When US rates look attractive, global investors often prefer dollar assets. Emerging market currencies, including the rupee, then face pressure.

Banerjee said softer US growth or signals of rate cuts from the Federal Reserve could help currencies like India’s.

That means Indian households are now tied to decisions made in Washington, oil routes near Hormuz, and fund flows in Mumbai.

The 100 mark is now visible

Currency traders are watching one number closely: 100 rupees to a dollar.

That level still does not look like the base case for many analysts. But it is close enough to demand attention.

Banerjee sees two broad paths. In the better case, the conflict eases this month and Hormuz reopens in May.

Oil could then drift toward $80 as supplies improve. The rupee could move back toward 90 to 92.

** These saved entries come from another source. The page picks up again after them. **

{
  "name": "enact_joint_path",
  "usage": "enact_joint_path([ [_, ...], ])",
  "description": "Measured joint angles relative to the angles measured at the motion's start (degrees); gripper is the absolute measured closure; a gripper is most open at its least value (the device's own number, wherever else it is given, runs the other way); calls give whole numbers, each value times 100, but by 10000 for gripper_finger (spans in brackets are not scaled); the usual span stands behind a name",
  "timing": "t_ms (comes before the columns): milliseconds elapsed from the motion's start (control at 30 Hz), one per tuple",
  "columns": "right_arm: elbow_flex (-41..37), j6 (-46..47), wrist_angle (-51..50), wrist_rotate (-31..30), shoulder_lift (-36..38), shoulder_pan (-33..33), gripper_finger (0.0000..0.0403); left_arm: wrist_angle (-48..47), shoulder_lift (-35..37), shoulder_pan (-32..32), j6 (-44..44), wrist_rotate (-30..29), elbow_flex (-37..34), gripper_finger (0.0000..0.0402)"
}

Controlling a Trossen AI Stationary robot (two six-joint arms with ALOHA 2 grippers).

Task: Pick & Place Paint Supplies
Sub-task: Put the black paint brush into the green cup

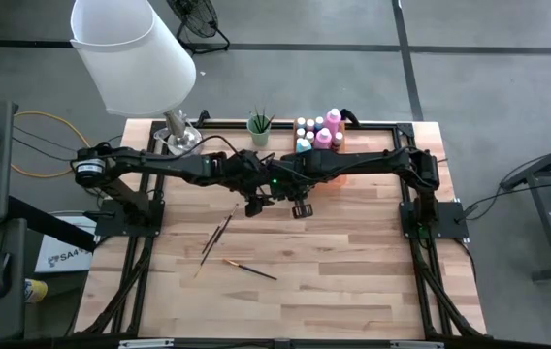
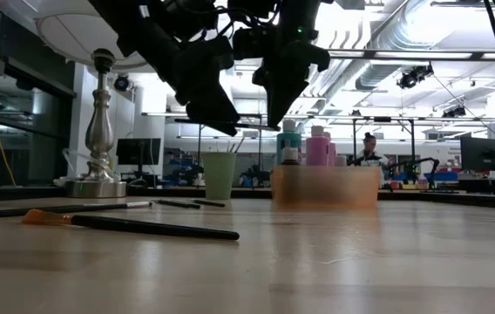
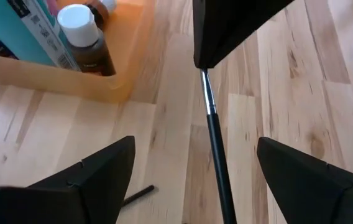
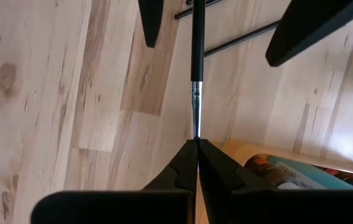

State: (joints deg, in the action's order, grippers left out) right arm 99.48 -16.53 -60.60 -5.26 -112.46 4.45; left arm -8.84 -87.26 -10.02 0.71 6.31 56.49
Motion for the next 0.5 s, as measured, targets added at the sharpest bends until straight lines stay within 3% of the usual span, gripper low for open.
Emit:
enact_joint_path([
  [167,0,-8,13,11,0,-7,399,130,0,0,-7,82,-2,96],
  [500,0,-86,121,103,0,-57,399,192,0,2,-44,431,-2,215],
])
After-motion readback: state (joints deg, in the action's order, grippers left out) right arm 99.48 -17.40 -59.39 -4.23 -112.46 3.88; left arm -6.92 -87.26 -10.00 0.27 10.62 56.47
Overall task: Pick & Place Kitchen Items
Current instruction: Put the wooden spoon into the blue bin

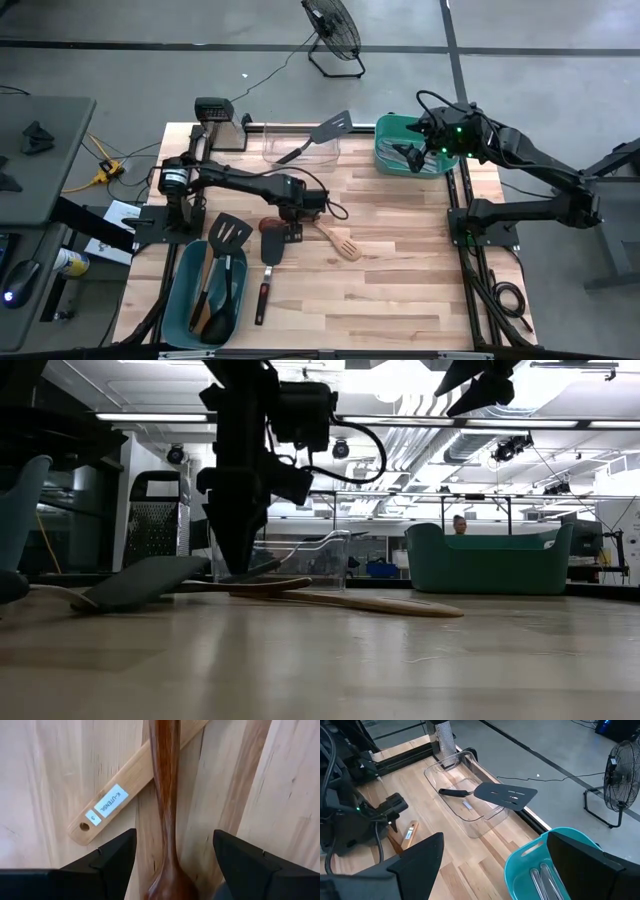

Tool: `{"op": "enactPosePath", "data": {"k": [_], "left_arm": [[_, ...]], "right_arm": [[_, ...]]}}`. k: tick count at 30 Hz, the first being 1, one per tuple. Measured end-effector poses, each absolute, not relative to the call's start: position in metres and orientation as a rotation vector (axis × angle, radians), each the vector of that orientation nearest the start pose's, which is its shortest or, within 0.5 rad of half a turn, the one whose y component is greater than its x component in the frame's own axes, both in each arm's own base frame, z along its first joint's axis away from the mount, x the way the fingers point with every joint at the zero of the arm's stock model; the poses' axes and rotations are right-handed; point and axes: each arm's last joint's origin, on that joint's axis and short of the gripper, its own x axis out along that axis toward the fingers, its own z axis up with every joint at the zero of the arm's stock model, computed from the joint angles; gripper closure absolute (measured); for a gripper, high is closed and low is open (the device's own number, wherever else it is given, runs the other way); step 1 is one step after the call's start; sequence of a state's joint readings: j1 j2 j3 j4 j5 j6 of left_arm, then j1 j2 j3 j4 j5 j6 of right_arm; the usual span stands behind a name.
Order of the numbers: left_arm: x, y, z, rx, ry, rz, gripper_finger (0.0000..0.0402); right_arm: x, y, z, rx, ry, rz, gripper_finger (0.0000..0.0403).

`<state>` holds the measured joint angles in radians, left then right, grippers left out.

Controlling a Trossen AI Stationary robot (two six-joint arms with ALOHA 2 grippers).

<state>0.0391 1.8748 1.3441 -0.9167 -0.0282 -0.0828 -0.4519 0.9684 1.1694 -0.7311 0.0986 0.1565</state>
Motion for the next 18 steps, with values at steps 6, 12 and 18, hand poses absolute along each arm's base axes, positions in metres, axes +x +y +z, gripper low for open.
{"op": "enactPosePath", "data": {"k": [6, 12, 18], "left_arm": [[0.354, 0.015, 0.184, -0.072, 1.438, 0.119, 0.0142], [0.352, 0.015, 0.170, -0.070, 1.444, 0.129, 0.0142], [0.344, 0.015, 0.158, -0.082, 1.477, 0.150, 0.0143]], "right_arm": [[0.162, -0.082, 0.380, 0.246, 0.485, -0.580, 0.0054], [0.162, -0.082, 0.380, 0.246, 0.485, -0.581, 0.0054], [0.162, -0.082, 0.380, 0.250, 0.483, -0.583, 0.0054]]}}
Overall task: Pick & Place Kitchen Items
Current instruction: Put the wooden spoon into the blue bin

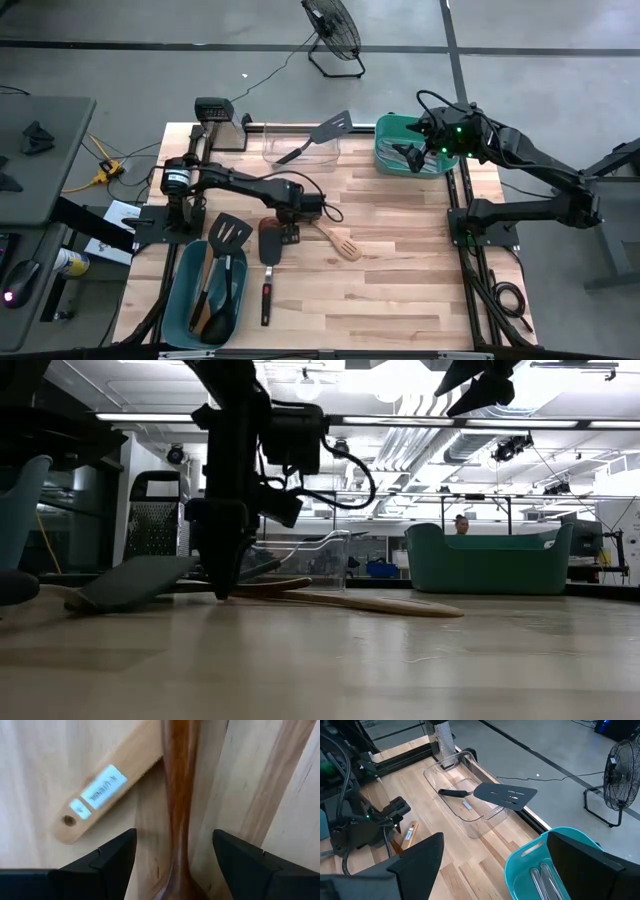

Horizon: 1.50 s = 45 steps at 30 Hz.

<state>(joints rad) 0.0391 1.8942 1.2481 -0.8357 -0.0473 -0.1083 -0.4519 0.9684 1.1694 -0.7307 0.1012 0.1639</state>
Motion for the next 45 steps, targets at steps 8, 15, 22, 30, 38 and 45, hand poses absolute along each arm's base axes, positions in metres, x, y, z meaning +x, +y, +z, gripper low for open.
{"op": "enactPosePath", "data": {"k": [8, 15, 22, 30, 38, 45], "left_arm": [[0.3402, 0.0144, 0.1517, -0.084, 1.470, 0.137, 0.0198], [0.3410, 0.0143, 0.1510, -0.066, 1.462, 0.127, 0.0280], [0.3414, 0.0146, 0.1505, -0.051, 1.460, 0.140, 0.0346], [0.3414, 0.0146, 0.1502, -0.050, 1.461, 0.141, 0.0366], [0.3413, 0.0146, 0.1502, -0.061, 1.463, 0.131, 0.0366], [0.3443, 0.0150, 0.1558, -0.053, 1.476, 0.129, 0.0366]], "right_arm": [[0.1623, -0.0820, 0.3800, 0.250, 0.483, -0.583, 0.0054], [0.1623, -0.0820, 0.3800, 0.250, 0.482, -0.583, 0.0054], [0.1623, -0.0820, 0.3801, 0.251, 0.482, -0.583, 0.0054], [0.1624, -0.0819, 0.3800, 0.267, 0.478, -0.580, 0.0054], [0.1628, -0.0812, 0.3800, 0.273, 0.478, -0.557, 0.0054], [0.1629, -0.0811, 0.3800, 0.273, 0.478, -0.553, 0.0054]]}}
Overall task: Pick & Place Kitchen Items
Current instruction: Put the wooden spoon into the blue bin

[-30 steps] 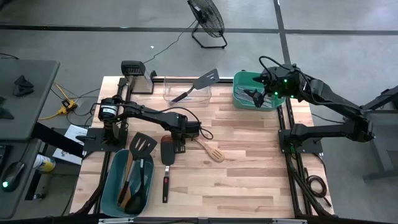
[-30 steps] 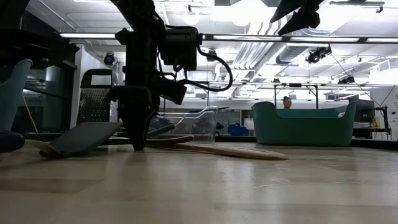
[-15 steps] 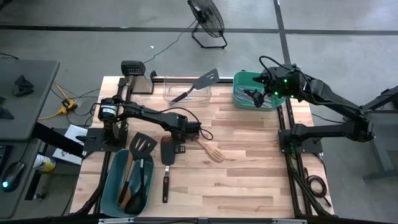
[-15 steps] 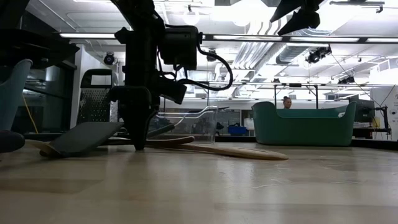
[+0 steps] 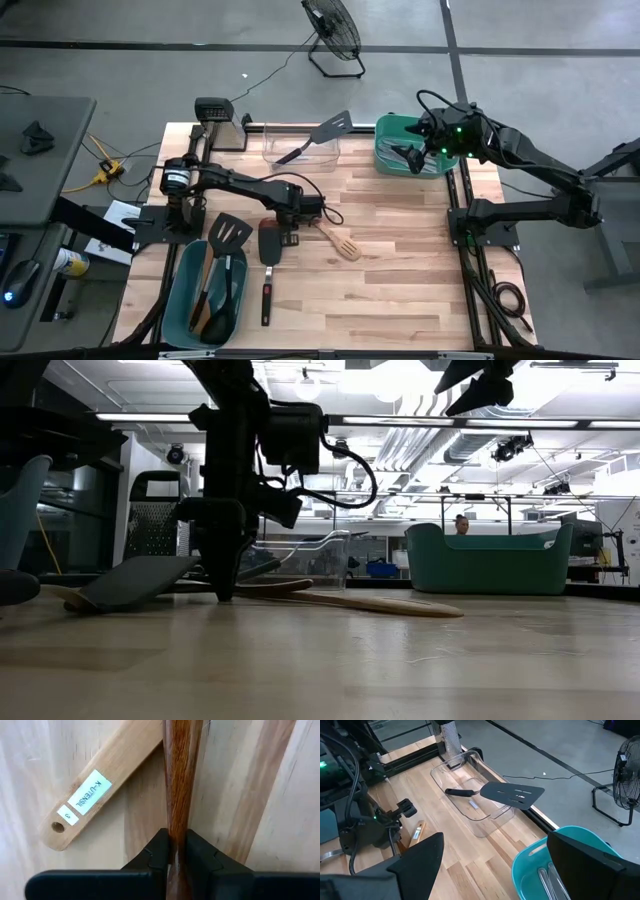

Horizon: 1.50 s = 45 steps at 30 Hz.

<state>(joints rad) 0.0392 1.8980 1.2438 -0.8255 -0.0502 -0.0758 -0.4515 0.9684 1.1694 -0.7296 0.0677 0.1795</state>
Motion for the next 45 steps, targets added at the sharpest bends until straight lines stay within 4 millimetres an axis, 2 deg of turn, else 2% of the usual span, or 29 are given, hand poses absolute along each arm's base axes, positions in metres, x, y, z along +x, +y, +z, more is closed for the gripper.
{"op": "enactPosePath", "data": {"k": [5, 19, 23, 36, 45], "left_arm": [[0.350, 0.017, 0.162, -0.029, 1.453, 0.144, 0.0366], [0.346, 0.016, 0.163, -0.074, 1.481, 0.165, 0.0366], [0.349, 0.016, 0.169, -0.063, 1.477, 0.178, 0.0366], [0.364, 0.018, 0.217, -0.039, 1.444, 0.191, 0.0366], [0.370, 0.035, 0.262, -0.009, 1.401, 0.290, 0.0366]], "right_arm": [[0.163, -0.081, 0.380, 0.273, 0.479, -0.553, 0.0054], [0.163, -0.080, 0.380, 0.266, 0.485, -0.509, 0.0054], [0.163, -0.080, 0.380, 0.267, 0.486, -0.504, 0.0054], [0.163, -0.080, 0.380, 0.267, 0.486, -0.505, 0.0054], [0.163, -0.080, 0.380, 0.268, 0.486, -0.505, 0.0054]]}}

In the worse case, the conflict drags into June and July. If Hormuz stays blocked, oil could climb toward $140 or $150.

That would put real pressure on the currency. Banerjee said the rupee could then test 100, depending on oil supplies.

He also expects heavy RBI intervention if the rupee nears 99 or 100. The central bank may also announce steps to attract more dollars.

Bolinjkar offered a similar range. He said recovery toward 88 to 90 needs oil below $80 and progress on trade.

On the weaker side, 97 to 100 becomes possible if oil stays above $115 and capital continues leaving India.

For retail investors, this matters beyond currency charts. A weaker rupee can lift earnings for exporters, especially IT and pharma firms.

But it can hurt companies that import fuel, machinery, or electronic parts. Airlines, paint makers, and some consumer firms feel this quickly.

For savers, the impact is mixed. Gold may get support, foreign travel gets costlier, and imported gadgets become harder to justify.

For borrowers, inflation is the bigger worry. If imported fuel costs rise, price pressure can complicate future rate cuts.

That could affect home loan EMIs, business loans, and fixed deposit returns over time.

The rupee’s next move now depends on oil, foreign flows, US rates, and RBI action. For ordinary Indians, the lesson is simpler. A falling currency quietly changes the price of education, travel, fuel, gadgets, and investments. The number on the forex screen may look distant, but it often reaches the monthly budget before we notice.